Sarah is a 32-year-old woman who has been struggling with OCD for several years. She reports experiencing obsessive thoughts related to contamination and cleanliness, as well as compulsive behaviors such as excessive hand-washing and cleaning.
Sarah's symptoms have identified a diagnosis of OCD. She was also assessed for any underlying emotional issues that may be contributing to Sarah's symptoms, such as anxiety or trauma.
Based on her initial assessment, together we developed a treatment plan that included several evidence-based interventions.
Psychoeducation: I provided Sarah with education about OCD, including information about the neurobiology of the condition, common symptoms, and treatment options. This was aimed at helping Sarah understand her symptoms and reducing stigma around the condition.
Emotional Freedom Techniques (EFT): I introduced EFT to Sarah as a complementary therapy to help reduce the intensity of her obsessive thoughts and anxiety. I taught Sarah how to tap on specific acupuncture points while focusing on her negative emotions and repeating positive affirmations. This was used as a coping strategy to help Sarah manage her symptoms outside of therapy.

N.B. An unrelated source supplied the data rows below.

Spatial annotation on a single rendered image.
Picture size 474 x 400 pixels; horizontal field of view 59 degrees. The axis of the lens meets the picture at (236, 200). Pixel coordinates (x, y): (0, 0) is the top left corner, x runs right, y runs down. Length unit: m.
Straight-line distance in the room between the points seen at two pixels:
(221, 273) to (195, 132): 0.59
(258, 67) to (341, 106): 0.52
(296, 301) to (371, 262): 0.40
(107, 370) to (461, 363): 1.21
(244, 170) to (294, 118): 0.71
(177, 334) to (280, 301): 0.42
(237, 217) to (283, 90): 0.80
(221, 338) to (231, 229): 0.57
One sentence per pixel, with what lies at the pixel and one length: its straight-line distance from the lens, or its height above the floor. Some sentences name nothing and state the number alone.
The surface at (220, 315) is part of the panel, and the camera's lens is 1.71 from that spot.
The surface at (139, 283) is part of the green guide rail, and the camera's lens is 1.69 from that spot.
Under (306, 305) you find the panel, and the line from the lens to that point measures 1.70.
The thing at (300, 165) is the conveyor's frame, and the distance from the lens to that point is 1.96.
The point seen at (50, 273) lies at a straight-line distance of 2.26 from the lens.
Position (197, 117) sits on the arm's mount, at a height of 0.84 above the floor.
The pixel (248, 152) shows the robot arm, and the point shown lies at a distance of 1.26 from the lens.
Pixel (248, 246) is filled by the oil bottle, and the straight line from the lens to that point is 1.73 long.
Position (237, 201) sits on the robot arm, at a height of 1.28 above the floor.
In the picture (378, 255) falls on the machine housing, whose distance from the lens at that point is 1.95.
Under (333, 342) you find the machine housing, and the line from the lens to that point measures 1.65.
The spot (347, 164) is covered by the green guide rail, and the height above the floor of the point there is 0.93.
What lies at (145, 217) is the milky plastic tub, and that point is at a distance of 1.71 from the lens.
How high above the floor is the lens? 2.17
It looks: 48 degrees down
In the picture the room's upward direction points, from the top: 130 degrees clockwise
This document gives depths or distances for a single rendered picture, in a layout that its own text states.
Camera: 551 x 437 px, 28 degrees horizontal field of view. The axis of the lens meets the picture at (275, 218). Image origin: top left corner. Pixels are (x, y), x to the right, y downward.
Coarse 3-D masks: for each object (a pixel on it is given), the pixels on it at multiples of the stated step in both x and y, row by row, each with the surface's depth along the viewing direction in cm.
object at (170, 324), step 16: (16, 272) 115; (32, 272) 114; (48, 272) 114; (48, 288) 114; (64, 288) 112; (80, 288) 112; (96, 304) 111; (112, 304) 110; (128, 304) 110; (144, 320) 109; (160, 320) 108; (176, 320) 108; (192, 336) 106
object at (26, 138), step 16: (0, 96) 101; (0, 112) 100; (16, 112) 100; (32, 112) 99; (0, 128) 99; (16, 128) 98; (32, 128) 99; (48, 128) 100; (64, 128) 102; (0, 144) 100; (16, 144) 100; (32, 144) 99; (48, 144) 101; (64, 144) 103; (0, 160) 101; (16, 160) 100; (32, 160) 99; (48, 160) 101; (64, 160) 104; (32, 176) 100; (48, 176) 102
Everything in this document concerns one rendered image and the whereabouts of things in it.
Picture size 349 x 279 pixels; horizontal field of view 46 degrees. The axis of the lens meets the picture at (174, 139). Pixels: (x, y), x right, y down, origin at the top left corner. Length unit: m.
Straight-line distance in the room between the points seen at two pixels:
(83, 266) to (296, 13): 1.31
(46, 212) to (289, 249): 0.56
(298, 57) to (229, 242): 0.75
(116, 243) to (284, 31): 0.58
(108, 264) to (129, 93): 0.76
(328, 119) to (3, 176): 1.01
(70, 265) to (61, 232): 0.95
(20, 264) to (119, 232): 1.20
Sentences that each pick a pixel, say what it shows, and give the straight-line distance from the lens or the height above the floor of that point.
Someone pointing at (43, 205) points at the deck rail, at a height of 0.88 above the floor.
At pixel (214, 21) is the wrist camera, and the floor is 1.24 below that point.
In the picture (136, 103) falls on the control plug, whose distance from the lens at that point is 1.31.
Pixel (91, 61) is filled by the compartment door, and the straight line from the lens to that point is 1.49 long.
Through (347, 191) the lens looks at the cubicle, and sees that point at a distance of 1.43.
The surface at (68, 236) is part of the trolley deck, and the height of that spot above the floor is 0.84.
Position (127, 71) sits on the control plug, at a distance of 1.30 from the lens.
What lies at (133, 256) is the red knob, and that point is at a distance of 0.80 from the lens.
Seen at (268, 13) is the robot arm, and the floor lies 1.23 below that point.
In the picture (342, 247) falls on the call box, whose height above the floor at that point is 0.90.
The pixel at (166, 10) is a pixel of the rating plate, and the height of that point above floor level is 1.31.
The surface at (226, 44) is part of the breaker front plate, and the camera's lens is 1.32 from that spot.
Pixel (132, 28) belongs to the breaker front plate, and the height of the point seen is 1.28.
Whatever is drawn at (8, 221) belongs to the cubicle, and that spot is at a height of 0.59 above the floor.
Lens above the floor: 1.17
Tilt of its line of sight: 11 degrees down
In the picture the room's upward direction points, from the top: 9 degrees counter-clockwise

Eye Movement Desensitisation and Reprocessing (EMDR): I also introduced EMDR to Sarah as another complementary therapy to help her process any underlying emotional issues that may be contributing to her OCD symptoms. This intervention was used to help Sarah process any past traumas or negative experiences that may be contributing to her symptoms.
Cognitive-behavioural model: Sarah learnt about the cognitive-behavioural model of OCD, which emphasises the role of thoughts, beliefs, and behaviours in the development and maintenance of OCD symptoms.
Mindfulness-based therapy is a type of psychotherapy that focuses on developing non-judgmental awareness and acceptance of present moment experiences, including thoughts, feelings, and physical sensations. Sarah found this to be effective for her condition and symptoms.
Psychotherapy was also effective in treating Sarah’s symptoms, including psychodynamic therapy, interpersonal therapy, and supportive therapy.
Hypnosis and Neuro-lingustic techniques involved suggesting that Sarah is able to control her compulsive behavior and reduce her anxiety in response to her obsessive thoughts. I suggested that she is able to develop new coping strategies and that her compulsions are no longer necessary. This helped Sarah become more aware of her obsessive thoughts and she learnt to respond to them in a more adaptive way, without resorting to compulsive behaviors.
Relapse prevention was a key component of her treatment as this conditions can be chronic and have a high rate of relapse. The relapse prevention program for OCD involve the following components:
Understand OCD and its symptoms, including the triggers and warning signs of relapse.
Understand the importance of continuing treatment and the potential consequences of stopping treatment prematurely.
Identifying triggers: Identify specific triggers that can lead to a relapse, such as stress, life changes, exposure to certain stimuli, or other factors that can exacerbate OCD symptoms.
Developing coping strategies: Practice mindfulness meditation and relaxation exercises to manage symptoms when they occur.
Practice cognitive restructuring to challenge negative thoughts and beliefs.
Engage in regular exercise and activities that promote relaxation and stress reduction.
Avoid excessive alcohol or drug use, which can exacerbate symptoms.
Maintaining treatment gains: Attend regular therapy sessions and continue with medication management if prescribed.
Self-monitor symptoms and journal to identify early warning signs of relapse.
Seek help immediately if symptoms return or worsen.
Developing a support network: Build a support network of family, friends, and healthcare providers who can provide support and encouragement during times of stress or relapse. Attend support groups or seek out online communities of individuals with similar experiences.
After 10 therapy sessions, Sarah reported a significant reduction in her OCD symptoms. She reported feeling less anxious and more in control of her thoughts and behaviors. She also reported using EFT and other coping strategies outside of therapy to manage her symptoms. Sarah left therapy with a plan for ongoing self-care and follow-up as needed. These conditions have to be managed with learning on coping an staying above the symptoms.